# Instructions for the task
Transcribe the whole listing without a single picture.

# Stored data
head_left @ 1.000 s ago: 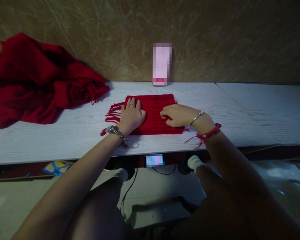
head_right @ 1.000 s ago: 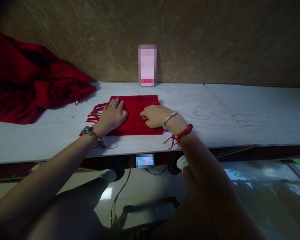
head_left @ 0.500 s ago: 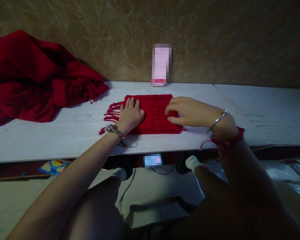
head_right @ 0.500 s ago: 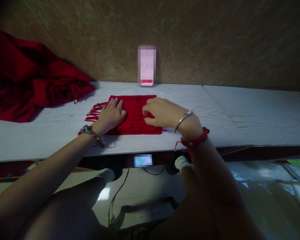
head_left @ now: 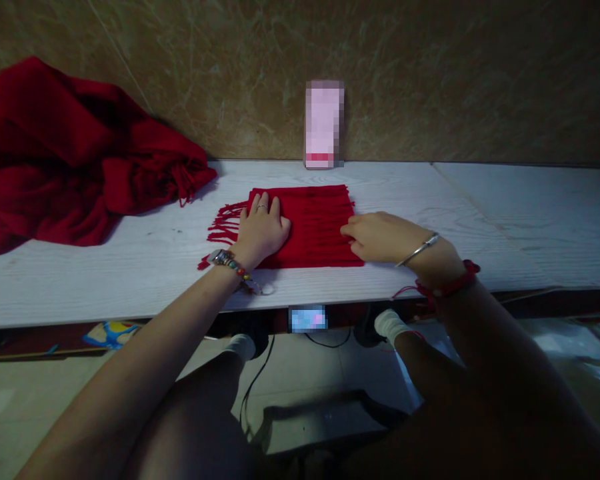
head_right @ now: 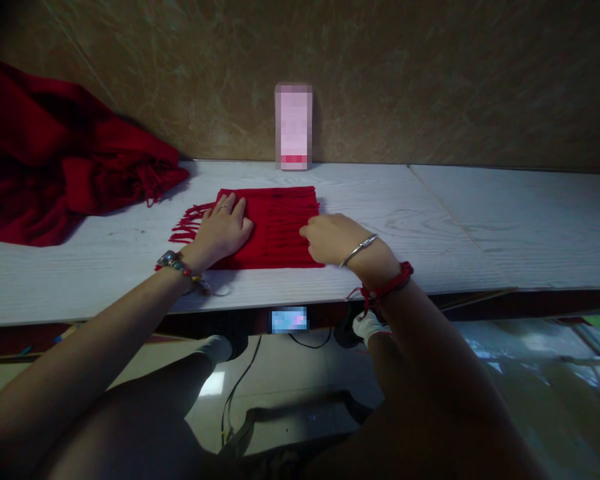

# Answer box
head_left @ 1.000 s ago: 
head_right @ 1.000 s ago: 
head_left @ 0.500 s ago: 
head_right @ 0.500 s ago: 
head_left @ now: 
head_right @ now: 

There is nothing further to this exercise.